How to Exploit Loopholes in Fantasy Baseball Pitcher Rules

  • Every fantasy baseball format has exploitable quirks that provide opportunity for players to seek an advantage, especially in leagues without strict limitations on transactions, appearances or starts. While acquiring good players at efficient values is the most fundamentally sure way to prosper in fantasy baseball, winning on the margins can often produce far more than marginal results, separating a good season from a championship season.

    In this article, I’ll be breaking down three strategies that can be used to exploit common gaps in league rules, all of which must originate from your draft strategy.

    Punting Pitchers

    If you are a commissioner, setting weekly start and transaction limits can eliminate this exploit, yet most leagues do not have one by default. Especially exploitable in points leagues, this strategy works by exclusively drafting hitters in the draft, up until the point where you’ve rostered enough hitters that you can only just fill out your available pitcher slots.

    With a roster stacked with offensive talent, and completely bereft of pitching, you will drop your entire starting staff every day, maybe bar one or two excellent pitchers, and pick up an entire slate of pitching streamers for that day. In points leagues, this is a virtually guaranteed method to win a title, although also a guaranteed method to piss off your league mates, but in categories leagues, the methodology is slightly more complicated.

    By neglecting the quality of your starting staff, you are effectively punting the ERA and WHIP categories on a week to week basis, leaving you with eight possible categories that you can win regularly. You’ll win wins and strikeouts every week, and you should have an extremely high chance of sweeping the offensive categories with regularity, making it a balancing act of when it is safe to neglect seeking wins and strikeouts and start hunting saves. On most weeks, you should win a minimum of six categories, and a maximum of eight, putting you in great shape to win any H2H categories league. While this can be done in roto categories leagues, I’d only advise it in a format where playoffs exist, as you cap your win rate at about 75%; more than enough to win every matchup in head to head leagues, but probably not enough to finish first in a roto league.

    Now what if your league has a transaction limit, but not the far less common start limit.

    Stacking Starters

    The draft strategy here is similar, in that you want to seek maximum quality for your hitters, thus dedicating the beginning of the draft to ensuring you have a top player at every offensive position. Once you’ve just filled out your starting lineup, you should focus on drafting exclusively pitchers, until the point where your league does not allow you to roster any more. In many formats, you are only required to keep as many hitters as you can start at once, which is the ideal way to run with this strategy.

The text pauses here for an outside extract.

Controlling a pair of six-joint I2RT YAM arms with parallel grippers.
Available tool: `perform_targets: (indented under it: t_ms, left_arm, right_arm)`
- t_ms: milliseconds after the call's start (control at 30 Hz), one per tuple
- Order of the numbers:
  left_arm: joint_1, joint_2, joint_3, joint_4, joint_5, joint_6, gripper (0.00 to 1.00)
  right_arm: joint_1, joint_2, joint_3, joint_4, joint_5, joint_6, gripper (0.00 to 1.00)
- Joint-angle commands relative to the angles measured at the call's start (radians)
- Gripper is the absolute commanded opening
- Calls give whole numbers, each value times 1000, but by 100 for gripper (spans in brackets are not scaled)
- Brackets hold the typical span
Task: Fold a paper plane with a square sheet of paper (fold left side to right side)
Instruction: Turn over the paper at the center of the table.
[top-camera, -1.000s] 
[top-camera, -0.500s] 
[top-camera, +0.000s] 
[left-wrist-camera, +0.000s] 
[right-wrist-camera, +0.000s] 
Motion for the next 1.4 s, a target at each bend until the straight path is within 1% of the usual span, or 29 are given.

    Your lineup will not change on a day-to-day basis, but your rotation will. You are sacrificing the ability to make matchup based decisions in your lineup, but those shouldn’t be necessary with a team full of fantasy baseball stalwarts on the offensive side. With pitching, you are going for quantity over quality, and only rotating out streamers for the worst starters in your rotation. This will still enable you to field significantly more starts per week than other players in your league, but it won’t give you the same guaranteed positive outcome as the prior method. Still, if you draft your hitters reasonably well, and maybe find one versatile backup to fill in on off days, you’ll give yourself a heavy advantage over the long run.

    In categories leagues, you aren’t punting ERA and WHIP in this strategy, but you’ll still be operating at a disadvantage in those categories. Your roster flexibility will allow you to save your transactions for the last two or three days, and chase the categories that you’ve got a chance in, which is potentially more ideal for roto leagues, even without a start limit.

    Points leagues should all have transaction limits and start limits to avoid bad faith exploitation, but as with many things in life, there are no solutions, only trade offs.